In a negotiated procurement procedure, evaluation of proposals is more complex than simply to rank bids. After discussion, proposals may be modified, as in the instant *474 case. Factors other than bid price may be used in selection, e.g., life cycle costs.
Equitable's most strenuous objections seem directed to the constitutionality and application of RCW 47.60.670, the preference statute. Before reaching the constitutional issue, however, we examine the trial court's determination that it had no jurisdiction to hear the constitutional claims in this statutory review proceeding.
We begin by noting RCW 47.60.650(6)(b) provides that upon appeal from the award of the ferry contract, the court "may affirm the decision of the [Commission] or it may reverse the decision if it determines the action of the [Commission] is arbitrary or capricious." Equitable argues: (1) the arbitrary or capricious standard includes constitutional review; and (2) the arbitrary or capricious standard cannot derogate the power of the court to decide constitutional issues.

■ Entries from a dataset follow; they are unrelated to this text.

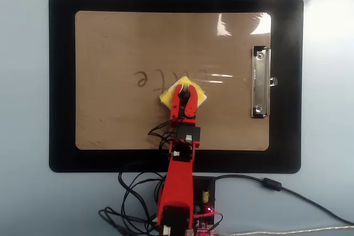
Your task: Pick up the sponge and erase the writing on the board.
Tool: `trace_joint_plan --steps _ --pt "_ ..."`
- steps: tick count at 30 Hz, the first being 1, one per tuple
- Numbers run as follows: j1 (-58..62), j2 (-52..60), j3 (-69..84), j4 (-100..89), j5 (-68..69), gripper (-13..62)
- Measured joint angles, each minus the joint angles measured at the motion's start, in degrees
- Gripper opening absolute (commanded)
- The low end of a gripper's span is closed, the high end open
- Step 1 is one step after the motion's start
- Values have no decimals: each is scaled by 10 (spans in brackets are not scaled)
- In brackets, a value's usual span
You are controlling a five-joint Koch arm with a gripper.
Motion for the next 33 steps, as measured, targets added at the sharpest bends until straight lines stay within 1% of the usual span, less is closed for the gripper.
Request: trace_joint_plan --steps 2,3,5,7,10,12,13,15,17,19,20,22,25,26,27,30,31,32,33 --pt "-1 -76 -77 -3 -16 -80" --pt "-1 -96 -99 -7 -16 -80" --pt "3 -97 -108 -8 -16 -80" --pt "1 -52 -52 -11 -17 -80" --pt "11 105 115 -6 -17 -80" --pt "31 148 138 4 -17 -80" --pt "34 134 121 6 -17 -80" --pt "37 38 3 6 -17 -80" --pt "58 -138 -200 -13 -16 -80" --pt "69 -233 -302 -31 -15 -80" --pt "70 -242 -302 -38 -16 -80" --pt "71 -186 -219 -40 -17 -80" --pt "83 -19 -2 -40 -17 -80" --pt "84 6 21 -35 -18 -80" --pt "84 4 7 -33 -17 -80" --pt "83 -134 -167 -38 -17 -80" --pt "79 -217 -278 -31 -16 -80" --pt "75 -262 -342 -40 -16 -80" --pt "76 -278 -348 -43 -16 -80"
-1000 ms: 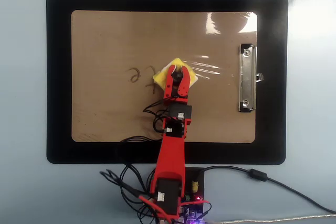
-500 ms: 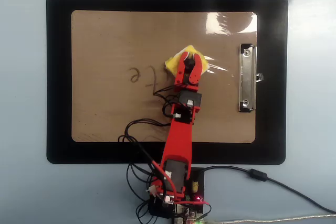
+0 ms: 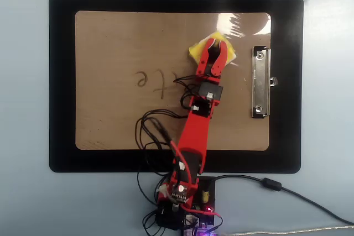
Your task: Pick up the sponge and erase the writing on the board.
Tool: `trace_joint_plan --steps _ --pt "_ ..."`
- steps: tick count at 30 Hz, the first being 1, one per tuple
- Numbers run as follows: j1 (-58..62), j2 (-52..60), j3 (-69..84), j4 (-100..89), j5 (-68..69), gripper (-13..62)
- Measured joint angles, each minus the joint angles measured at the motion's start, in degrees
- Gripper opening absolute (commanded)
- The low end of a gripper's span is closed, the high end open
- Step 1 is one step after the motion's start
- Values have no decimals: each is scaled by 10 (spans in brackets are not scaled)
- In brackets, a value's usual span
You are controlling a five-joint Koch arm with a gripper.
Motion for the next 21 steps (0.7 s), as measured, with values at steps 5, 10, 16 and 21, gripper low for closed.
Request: trace_joint_plan --steps 5,10,16,21 --pt "-28 277 377 2 0 -80" --pt "-72 278 343 19 -4 -80" --pt "-105 77 142 -4 -9 -80" --pt "-146 341 400 20 -13 -80"
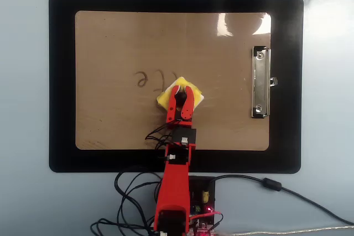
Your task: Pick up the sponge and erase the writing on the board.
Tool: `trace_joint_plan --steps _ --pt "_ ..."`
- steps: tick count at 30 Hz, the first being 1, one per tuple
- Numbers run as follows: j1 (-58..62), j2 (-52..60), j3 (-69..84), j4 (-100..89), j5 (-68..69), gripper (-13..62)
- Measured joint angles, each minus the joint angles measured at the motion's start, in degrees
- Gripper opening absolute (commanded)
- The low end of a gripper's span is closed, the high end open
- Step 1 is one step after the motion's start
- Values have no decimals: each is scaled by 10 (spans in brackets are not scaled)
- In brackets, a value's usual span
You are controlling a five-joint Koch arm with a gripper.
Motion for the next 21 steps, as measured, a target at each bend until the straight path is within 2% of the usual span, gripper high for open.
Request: trace_joint_plan --steps 2,4,7,8,10,13,15,16,19,21 --pt "4 -41 -43 17 -5 -80" --pt "0 -132 -154 11 -7 -80" --pt "-1 -324 -382 3 -6 -80" --pt "-1 -332 -376 2 -6 -80" --pt "-4 -268 -287 1 -7 -80" --pt "-27 -49 -16 2 -8 -80" --pt "-51 46 47 14 -11 -80" --pt "-59 45 42 18 -17 -80" --pt "-59 -112 -140 18 -24 -80" --pt "-63 -278 -354 9 -25 -80"
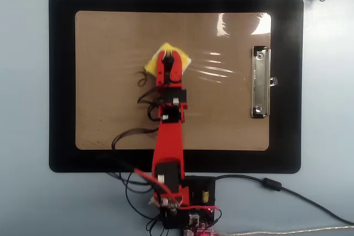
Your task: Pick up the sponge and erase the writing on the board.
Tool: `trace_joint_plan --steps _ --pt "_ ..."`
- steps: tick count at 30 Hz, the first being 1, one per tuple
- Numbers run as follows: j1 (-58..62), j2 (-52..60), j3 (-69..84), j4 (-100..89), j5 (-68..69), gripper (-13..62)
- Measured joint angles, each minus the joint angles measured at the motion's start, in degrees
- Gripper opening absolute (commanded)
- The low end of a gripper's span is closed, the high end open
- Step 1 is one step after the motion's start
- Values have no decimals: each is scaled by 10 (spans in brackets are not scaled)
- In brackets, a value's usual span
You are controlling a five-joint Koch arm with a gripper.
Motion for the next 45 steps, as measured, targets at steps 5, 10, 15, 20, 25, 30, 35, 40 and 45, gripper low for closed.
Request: trace_joint_plan --steps 5,10,15,20,25,30,35,40,45 --pt "-12 106 183 -8 -1 -80" --pt "-51 367 422 30 1 -80" --pt "-65 68 83 25 0 -80" --pt "-69 145 212 1 -3 -80" --pt "-101 421 443 78 0 -80" --pt "-103 106 89 80 -1 -80" --pt "-108 197 244 55 -3 -80" --pt "-151 351 349 111 0 -80" --pt "-149 16 -23 90 -3 -80"
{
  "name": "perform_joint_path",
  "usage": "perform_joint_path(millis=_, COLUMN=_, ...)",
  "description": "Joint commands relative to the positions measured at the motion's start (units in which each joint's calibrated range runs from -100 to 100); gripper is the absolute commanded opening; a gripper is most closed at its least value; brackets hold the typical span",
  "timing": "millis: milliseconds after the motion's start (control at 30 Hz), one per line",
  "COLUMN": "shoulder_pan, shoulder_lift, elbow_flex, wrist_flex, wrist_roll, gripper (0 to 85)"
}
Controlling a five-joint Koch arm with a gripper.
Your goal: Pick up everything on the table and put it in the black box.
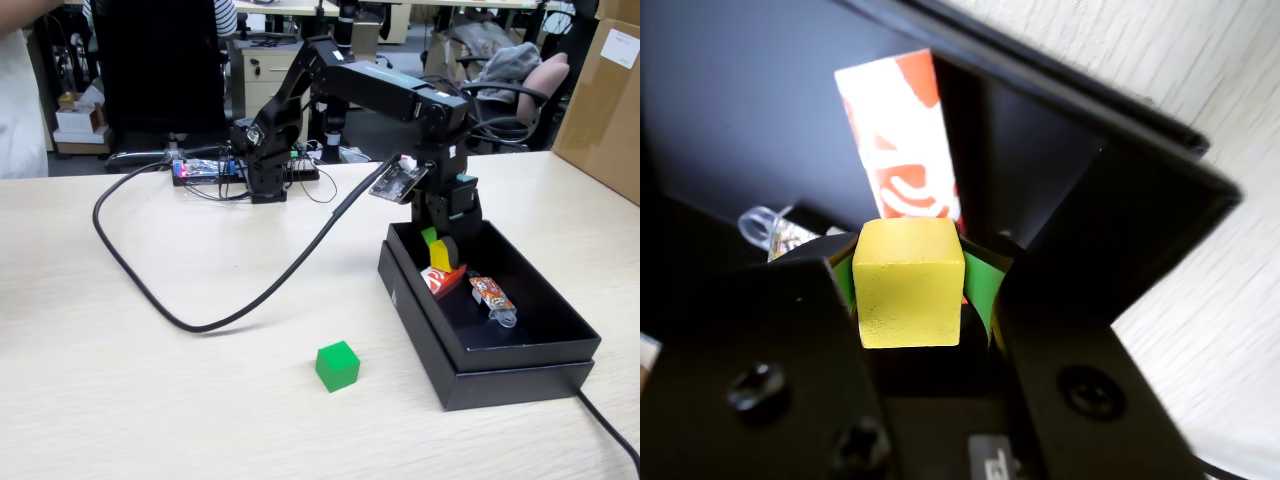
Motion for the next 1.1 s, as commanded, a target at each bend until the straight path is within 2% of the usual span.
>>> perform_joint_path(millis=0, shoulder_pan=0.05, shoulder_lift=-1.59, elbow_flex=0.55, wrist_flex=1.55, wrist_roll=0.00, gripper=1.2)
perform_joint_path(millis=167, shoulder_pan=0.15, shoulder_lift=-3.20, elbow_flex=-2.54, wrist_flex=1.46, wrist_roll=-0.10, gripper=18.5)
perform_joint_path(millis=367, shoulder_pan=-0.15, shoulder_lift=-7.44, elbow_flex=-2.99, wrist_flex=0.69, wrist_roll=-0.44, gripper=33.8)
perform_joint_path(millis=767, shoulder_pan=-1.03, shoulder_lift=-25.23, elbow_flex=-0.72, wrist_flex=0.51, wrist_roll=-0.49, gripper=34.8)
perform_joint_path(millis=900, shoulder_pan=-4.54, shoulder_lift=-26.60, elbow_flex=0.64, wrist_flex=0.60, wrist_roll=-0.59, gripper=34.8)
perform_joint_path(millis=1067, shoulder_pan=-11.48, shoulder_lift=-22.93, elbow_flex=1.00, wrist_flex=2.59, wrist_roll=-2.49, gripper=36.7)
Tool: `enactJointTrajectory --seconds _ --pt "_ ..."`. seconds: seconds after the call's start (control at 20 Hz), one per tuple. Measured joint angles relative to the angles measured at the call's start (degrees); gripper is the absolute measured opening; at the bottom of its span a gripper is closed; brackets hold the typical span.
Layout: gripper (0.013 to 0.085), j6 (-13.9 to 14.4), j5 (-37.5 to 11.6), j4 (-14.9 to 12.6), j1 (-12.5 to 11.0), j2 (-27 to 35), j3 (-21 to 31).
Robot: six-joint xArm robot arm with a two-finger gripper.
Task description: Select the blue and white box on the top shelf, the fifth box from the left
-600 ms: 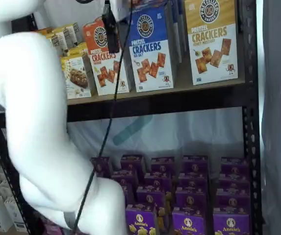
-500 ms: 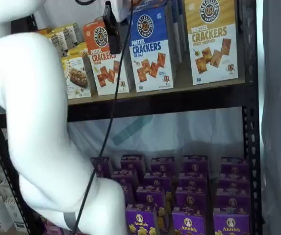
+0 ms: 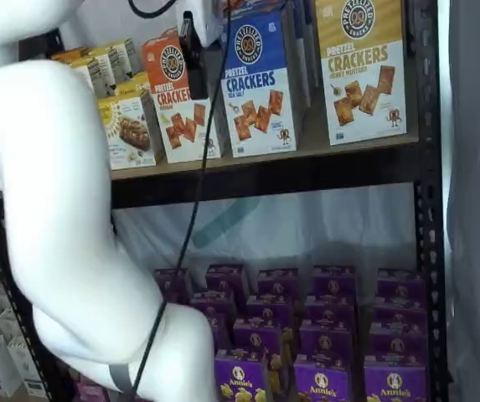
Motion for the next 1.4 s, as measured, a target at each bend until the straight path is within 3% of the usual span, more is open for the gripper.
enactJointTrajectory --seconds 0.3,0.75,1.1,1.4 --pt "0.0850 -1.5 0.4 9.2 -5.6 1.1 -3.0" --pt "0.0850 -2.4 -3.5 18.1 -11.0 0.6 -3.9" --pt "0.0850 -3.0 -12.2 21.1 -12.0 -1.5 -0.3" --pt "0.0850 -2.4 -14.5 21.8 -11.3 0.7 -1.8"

We disagree as to (1) and agree as to (2).
Even so, in this case, general rules regarding appeals are qualified by legislative concern for prompt resolution. See, e.g., RCW 47.60.650(6)(b) (appeals shall be heard "summarily" within 10 days). In this instance, the necessity for prompt determination cannot be gainsaid in light of the limited life (90 days) of the submitted offers, escalating costs, and the urgency of the state's ferry needs.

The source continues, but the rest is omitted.